[[ Supplied data, beginning ]]
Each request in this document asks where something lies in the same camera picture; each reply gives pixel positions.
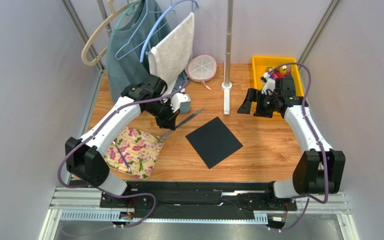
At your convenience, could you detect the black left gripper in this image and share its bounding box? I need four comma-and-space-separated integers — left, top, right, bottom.
145, 99, 181, 131

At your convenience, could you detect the iridescent purple spoon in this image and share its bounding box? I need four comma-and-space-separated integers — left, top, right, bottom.
112, 140, 131, 171

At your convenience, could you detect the black paper napkin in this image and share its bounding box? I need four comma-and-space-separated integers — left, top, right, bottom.
185, 117, 243, 169

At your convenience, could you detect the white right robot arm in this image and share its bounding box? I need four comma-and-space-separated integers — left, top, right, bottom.
237, 77, 346, 202

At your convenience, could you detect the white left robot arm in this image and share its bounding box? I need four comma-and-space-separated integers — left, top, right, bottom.
57, 75, 189, 198

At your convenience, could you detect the pink rolled napkin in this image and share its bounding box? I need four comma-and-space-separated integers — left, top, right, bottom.
270, 72, 280, 80

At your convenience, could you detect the red rolled napkin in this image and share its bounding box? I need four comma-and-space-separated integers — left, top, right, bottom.
276, 72, 293, 79

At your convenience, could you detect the metal rack pole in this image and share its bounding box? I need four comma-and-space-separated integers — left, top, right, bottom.
221, 0, 234, 115

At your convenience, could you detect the yellow plastic bin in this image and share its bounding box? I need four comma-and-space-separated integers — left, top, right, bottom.
251, 56, 308, 119

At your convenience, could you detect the gold spoon in bin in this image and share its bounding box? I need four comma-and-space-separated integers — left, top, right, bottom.
278, 65, 288, 75

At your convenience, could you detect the floral placemat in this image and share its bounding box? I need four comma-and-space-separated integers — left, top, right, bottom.
103, 127, 164, 180

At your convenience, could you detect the white hanging towel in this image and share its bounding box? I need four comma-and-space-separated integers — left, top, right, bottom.
148, 12, 195, 96

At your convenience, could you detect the pink white mesh basket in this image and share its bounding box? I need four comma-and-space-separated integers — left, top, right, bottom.
185, 54, 217, 91

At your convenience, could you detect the teal hanging shirt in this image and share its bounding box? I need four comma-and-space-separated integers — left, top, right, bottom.
106, 0, 178, 103

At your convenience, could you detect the light blue clothes hanger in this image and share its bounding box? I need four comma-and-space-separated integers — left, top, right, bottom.
114, 0, 200, 64

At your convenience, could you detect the teal clothes hanger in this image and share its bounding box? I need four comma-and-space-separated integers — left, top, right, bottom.
112, 0, 145, 32

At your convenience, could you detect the beige clothes hanger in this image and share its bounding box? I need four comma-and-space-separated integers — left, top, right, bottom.
81, 0, 140, 67

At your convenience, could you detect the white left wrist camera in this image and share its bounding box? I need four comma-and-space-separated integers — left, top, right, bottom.
170, 93, 191, 114

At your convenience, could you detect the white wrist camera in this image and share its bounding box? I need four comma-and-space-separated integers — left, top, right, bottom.
170, 93, 191, 114
260, 72, 276, 95

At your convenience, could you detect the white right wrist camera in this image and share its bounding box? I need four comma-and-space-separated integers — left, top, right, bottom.
260, 72, 276, 95

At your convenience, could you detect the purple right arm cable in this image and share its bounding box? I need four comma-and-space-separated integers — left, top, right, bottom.
267, 62, 330, 233

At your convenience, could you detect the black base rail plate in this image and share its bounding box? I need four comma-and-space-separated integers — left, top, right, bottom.
99, 181, 298, 220

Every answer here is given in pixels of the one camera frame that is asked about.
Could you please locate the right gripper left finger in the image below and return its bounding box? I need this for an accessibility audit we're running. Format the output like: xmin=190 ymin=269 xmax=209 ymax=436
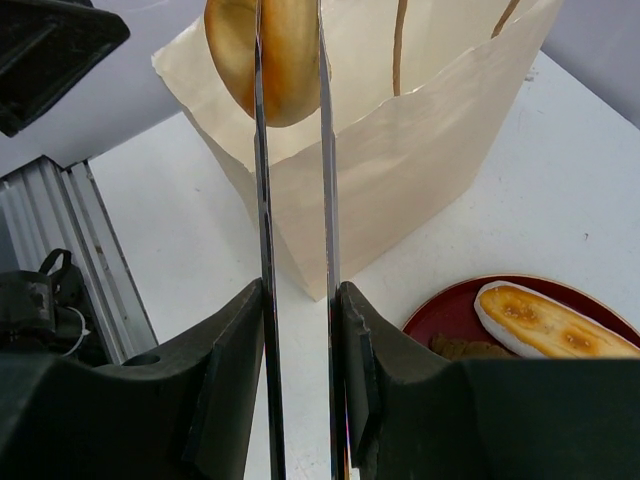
[[ Supplied data, end ]]
### What needs to be done
Return all entries preceding this task exactly as they stand, leaving any picture out.

### Solution below
Each request in this document asks where something lies in the same camera picture; each reply gives pixel positions.
At your convenience, could you detect the black left gripper in this image and share its bounding box? I need four comma-and-space-separated integers — left, top, right, bottom.
145, 99, 181, 131

At your convenience, could you detect the iridescent purple spoon in this image and share its bounding box? I need four comma-and-space-separated integers — left, top, right, bottom.
112, 140, 131, 171

At your convenience, could you detect the black paper napkin in this image and share its bounding box? I need four comma-and-space-separated integers — left, top, right, bottom.
185, 117, 243, 169

At your convenience, could you detect the white right robot arm in this image and share its bounding box? I need four comma-and-space-separated integers — left, top, right, bottom.
237, 77, 346, 202

At your convenience, could you detect the white left robot arm in this image and share its bounding box? I need four comma-and-space-separated integers — left, top, right, bottom.
57, 75, 189, 198

At your convenience, could you detect the pink rolled napkin in this image and share its bounding box? I need four comma-and-space-separated integers — left, top, right, bottom.
270, 72, 280, 80

At your convenience, could you detect the red rolled napkin in this image and share its bounding box? I need four comma-and-space-separated integers — left, top, right, bottom.
276, 72, 293, 79

At your convenience, could you detect the metal rack pole in this image and share its bounding box? I need four comma-and-space-separated integers — left, top, right, bottom.
221, 0, 234, 115

At your convenience, could you detect the yellow plastic bin in this image and share its bounding box? I need four comma-and-space-separated integers — left, top, right, bottom.
251, 56, 308, 119

At your convenience, could you detect the gold spoon in bin in this image and share its bounding box? I need four comma-and-space-separated integers — left, top, right, bottom.
278, 65, 288, 75

At your convenience, could you detect the floral placemat in this image and share its bounding box? I need four comma-and-space-separated integers — left, top, right, bottom.
103, 127, 164, 180

At your convenience, could you detect the white hanging towel in this image and share its bounding box? I need four comma-and-space-separated integers — left, top, right, bottom.
148, 12, 195, 96

At your convenience, could you detect the pink white mesh basket in this image and share its bounding box? I need four comma-and-space-separated integers — left, top, right, bottom.
185, 54, 217, 91

At your convenience, could you detect the teal hanging shirt in this image and share its bounding box? I need four comma-and-space-separated integers — left, top, right, bottom.
106, 0, 178, 103

At your convenience, could you detect the light blue clothes hanger in this image and share its bounding box? I need four comma-and-space-separated integers — left, top, right, bottom.
114, 0, 200, 64

At your convenience, could you detect the teal clothes hanger in this image and share its bounding box? I need four comma-and-space-separated integers — left, top, right, bottom.
112, 0, 145, 32

At your convenience, could you detect the beige clothes hanger in this image and share its bounding box? I need four comma-and-space-separated integers — left, top, right, bottom.
81, 0, 140, 67

At your convenience, could you detect the white left wrist camera in this image and share its bounding box? I need four comma-and-space-separated integers — left, top, right, bottom.
170, 93, 191, 114

At your convenience, could you detect the white wrist camera in this image and share its bounding box? I need four comma-and-space-separated integers — left, top, right, bottom.
170, 93, 191, 114
260, 72, 276, 95

At your convenience, could you detect the white right wrist camera in this image and share its bounding box? I need four comma-and-space-separated integers — left, top, right, bottom.
260, 72, 276, 95

At your convenience, could you detect the purple right arm cable in this image and share its bounding box? I need four comma-and-space-separated integers — left, top, right, bottom.
267, 62, 330, 233

At your convenience, could you detect the black base rail plate in this image and share its bounding box? I need four comma-and-space-separated integers — left, top, right, bottom.
99, 181, 298, 220

Every answer here is given in pixels of the one camera frame that is asked about.
Could you please locate the right gripper left finger in the image below and return its bounding box? I need this for an accessibility audit we're running. Format the output like: xmin=190 ymin=269 xmax=209 ymax=436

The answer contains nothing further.